Would you mind restating all of the records word for word, skipping the pictures?

[Listed entries Boundary: Start]

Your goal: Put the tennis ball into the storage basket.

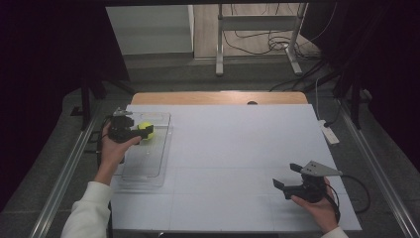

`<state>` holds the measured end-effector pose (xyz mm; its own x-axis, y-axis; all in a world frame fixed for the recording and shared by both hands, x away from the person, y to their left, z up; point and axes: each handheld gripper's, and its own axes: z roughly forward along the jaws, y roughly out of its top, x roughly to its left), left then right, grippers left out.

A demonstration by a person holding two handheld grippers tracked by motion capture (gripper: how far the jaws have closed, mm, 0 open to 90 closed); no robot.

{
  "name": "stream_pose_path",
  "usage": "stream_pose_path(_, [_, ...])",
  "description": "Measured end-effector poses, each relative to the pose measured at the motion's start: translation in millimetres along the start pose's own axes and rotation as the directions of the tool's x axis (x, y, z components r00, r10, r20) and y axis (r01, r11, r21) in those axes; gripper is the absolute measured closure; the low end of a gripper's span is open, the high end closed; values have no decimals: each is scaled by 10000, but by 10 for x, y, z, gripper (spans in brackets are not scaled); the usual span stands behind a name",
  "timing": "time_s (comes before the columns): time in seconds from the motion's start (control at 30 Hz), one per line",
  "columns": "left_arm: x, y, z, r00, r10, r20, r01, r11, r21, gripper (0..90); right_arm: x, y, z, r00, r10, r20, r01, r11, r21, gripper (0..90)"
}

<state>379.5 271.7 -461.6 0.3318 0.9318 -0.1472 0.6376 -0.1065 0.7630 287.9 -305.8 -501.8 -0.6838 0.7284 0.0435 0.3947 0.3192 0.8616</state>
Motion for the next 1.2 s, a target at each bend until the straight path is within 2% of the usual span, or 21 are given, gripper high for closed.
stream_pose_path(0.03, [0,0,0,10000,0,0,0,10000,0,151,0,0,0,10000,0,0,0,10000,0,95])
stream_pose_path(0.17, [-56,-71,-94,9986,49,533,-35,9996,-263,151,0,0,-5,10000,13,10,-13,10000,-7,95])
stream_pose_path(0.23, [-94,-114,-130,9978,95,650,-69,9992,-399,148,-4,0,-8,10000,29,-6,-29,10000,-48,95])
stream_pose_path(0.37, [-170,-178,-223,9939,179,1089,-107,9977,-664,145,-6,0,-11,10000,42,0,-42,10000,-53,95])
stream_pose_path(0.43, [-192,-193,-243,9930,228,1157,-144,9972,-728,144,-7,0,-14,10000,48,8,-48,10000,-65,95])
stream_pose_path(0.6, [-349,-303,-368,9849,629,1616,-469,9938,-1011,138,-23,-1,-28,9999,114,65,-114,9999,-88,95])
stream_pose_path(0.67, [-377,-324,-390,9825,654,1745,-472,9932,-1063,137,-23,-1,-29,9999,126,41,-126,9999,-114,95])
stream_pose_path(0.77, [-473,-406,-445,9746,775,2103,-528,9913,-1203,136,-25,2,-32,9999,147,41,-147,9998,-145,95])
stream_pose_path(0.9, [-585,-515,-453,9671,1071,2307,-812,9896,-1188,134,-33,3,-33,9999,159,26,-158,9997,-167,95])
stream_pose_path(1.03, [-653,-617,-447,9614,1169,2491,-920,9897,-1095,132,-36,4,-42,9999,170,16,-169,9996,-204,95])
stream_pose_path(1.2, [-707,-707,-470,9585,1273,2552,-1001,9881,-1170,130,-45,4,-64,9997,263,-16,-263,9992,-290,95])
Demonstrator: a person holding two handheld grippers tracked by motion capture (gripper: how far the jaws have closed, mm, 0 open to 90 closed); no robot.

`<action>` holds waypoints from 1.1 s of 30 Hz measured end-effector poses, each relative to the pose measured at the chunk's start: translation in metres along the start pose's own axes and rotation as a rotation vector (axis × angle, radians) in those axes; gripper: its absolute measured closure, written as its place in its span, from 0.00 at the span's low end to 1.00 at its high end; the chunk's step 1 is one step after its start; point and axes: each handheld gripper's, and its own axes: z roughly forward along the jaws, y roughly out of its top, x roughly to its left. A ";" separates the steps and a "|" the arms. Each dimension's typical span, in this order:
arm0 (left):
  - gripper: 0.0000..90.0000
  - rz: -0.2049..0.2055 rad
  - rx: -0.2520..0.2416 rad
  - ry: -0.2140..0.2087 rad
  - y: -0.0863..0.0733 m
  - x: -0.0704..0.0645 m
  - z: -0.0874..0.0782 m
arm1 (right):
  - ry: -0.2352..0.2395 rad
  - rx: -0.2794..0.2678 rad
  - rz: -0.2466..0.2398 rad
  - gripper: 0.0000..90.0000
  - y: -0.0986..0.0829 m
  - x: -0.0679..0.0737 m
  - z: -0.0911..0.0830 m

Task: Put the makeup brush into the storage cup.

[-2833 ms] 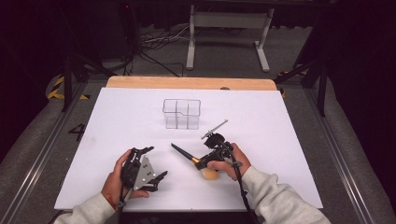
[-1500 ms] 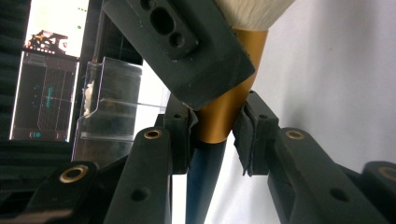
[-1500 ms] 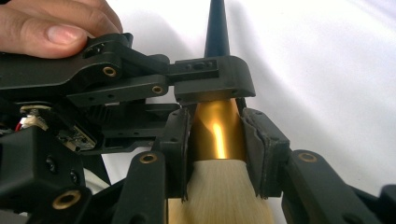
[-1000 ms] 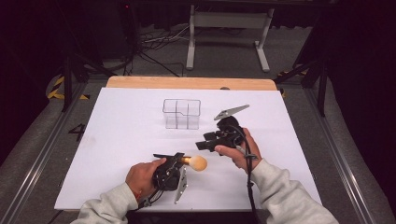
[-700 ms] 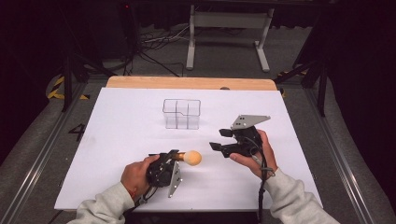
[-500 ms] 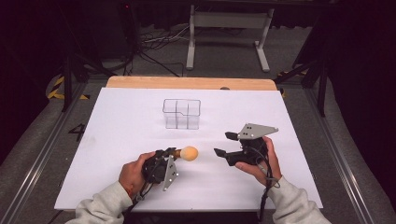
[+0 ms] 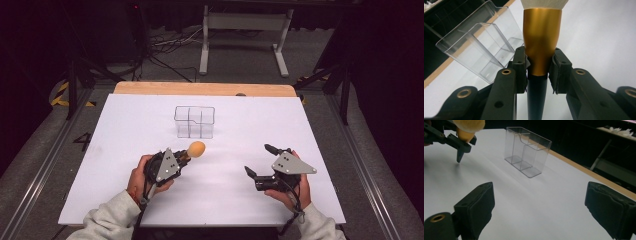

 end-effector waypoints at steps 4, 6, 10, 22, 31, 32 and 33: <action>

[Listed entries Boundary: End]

Reply to the exercise:
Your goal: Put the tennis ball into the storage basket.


`<state>` holds the measured end-effector pose (xyz mm; its own x-axis, y-axis; all in a world frame fixed for the recording and shared by both hands, x away from the person, y to their left, z up; point and axes: each handheld gripper's, and its own axes: z roughly forward along the jaws, y roughly out of its top, x roughly to its left), left then right, grippers left out.

A demonstration by a person holding two handheld grippers tracked by motion capture (gripper: how far the jaws have closed, mm, 0 open to 90 closed); no robot.

{
  "name": "stream_pose_path",
  "usage": "stream_pose_path(_, [_, ...])",
  "description": "Measured end-effector poses, each relative to the pose measured at the motion's start: translation in millimetres along the start pose's own axes and rotation as the directions of the tool's x axis (x, y, z components r00, r10, r20) and y axis (r01, r11, r21) in those axes; gripper is the absolute measured closure; the low end of a gripper's span is open, the high end closed; values have no decimals: each is scaled by 10000, but by 10 for x, y, z, gripper (spans in brackets are not scaled); the usual span stands behind a name",
  "timing": "time_s (comes before the columns): time in seconds from the motion's start (control at 30 Hz), one per line",
  "columns": "left_arm: x, y, z, r00, r10, r20, r01, r11, r21, gripper (0..90); right_arm: x, y, z, r00, r10, r20, r01, r11, r21, gripper (0..90)"
}

<state>379.5 271.7 -461.6 0.3318 0.9318 -0.1472 0.6376 -0.1065 0.7630 287.9 -305.8 -501.8 -0.6838 0.7284 0.0435 0.3947 0.3192 0.8616</state>
Motion for the next 1.2 s, a target at each bend until the straight path is within 2% of the usual span, or 21 are given, gripper high for closed.
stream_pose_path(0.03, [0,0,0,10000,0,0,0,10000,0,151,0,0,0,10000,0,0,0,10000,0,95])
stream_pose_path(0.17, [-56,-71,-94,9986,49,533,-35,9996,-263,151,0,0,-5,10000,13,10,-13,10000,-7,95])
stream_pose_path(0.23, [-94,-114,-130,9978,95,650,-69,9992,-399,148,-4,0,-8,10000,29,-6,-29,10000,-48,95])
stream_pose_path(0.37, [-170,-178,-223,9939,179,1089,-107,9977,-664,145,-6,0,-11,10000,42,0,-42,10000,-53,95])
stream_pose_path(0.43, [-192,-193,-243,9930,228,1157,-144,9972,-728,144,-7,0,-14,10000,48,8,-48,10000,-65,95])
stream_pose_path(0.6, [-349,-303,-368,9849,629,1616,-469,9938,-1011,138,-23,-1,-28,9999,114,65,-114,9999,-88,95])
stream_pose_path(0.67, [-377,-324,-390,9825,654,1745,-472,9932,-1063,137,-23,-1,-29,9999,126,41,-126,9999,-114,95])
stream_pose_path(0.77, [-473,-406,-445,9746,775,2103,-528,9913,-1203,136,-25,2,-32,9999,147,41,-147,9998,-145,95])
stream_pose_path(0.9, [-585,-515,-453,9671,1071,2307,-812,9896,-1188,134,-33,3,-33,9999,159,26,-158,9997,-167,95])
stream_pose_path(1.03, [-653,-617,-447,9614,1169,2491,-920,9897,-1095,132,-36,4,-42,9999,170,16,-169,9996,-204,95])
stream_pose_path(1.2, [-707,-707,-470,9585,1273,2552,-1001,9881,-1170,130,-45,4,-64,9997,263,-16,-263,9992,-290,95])
Demonstrator: a person holding two handheld grippers tracked by motion capture (gripper: how far the jaws have closed, mm, 0 open to 90 closed); no robot.

`<action>` holds waypoints from 1.1 s of 30 Hz measured end-effector poses, each relative to the pose measured at the chunk's start: translation in metres along the start pose's own axes and rotation as a rotation vector (axis × angle, radians) in those axes; gripper: its absolute measured closure, written as its place in its span, from 0.00 at the span's low end to 1.00 at its high end; the chunk's step 1 is one step after its start; point and axes: each handheld gripper's, and its own axes: z roughly forward along the jaws, y roughly out of its top, x roughly to its left. A ";" separates the steps and a "|" the arms. Each dimension's typical span, in this order:
arm0 (left):
  - gripper: 0.0000..90.0000
  - rz: -0.2049..0.2055 rad
  - rx: -0.2520..0.2416 rad
  - ry: -0.2140..0.2087 rad
  - y: -0.0863..0.0733 m
  - x: -0.0704..0.0645 m
  - z: -0.0874..0.0782 m
arm1 (right):
  - ry: -0.2352..0.2395 rad
  - rx: -0.2794..0.2678 rad
  - rz: -0.2466..0.2398 rad
  - gripper: 0.0000..90.0000
  - y: -0.0986..0.0829 m
  - x: -0.0679..0.0737 m
  - z: -0.0911..0.0830 m

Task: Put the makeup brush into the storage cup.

[-2833 ms] 
[-1500 ms] 
[-1500 ms] 
[-1000 ms] 
[-700 ms] 
[-500 ms] 
[+0 ms] 

 end-effector waypoints at steps 4, 6, 10, 22, 31, 32 and 33: <action>

No part of the exercise is left unanswered.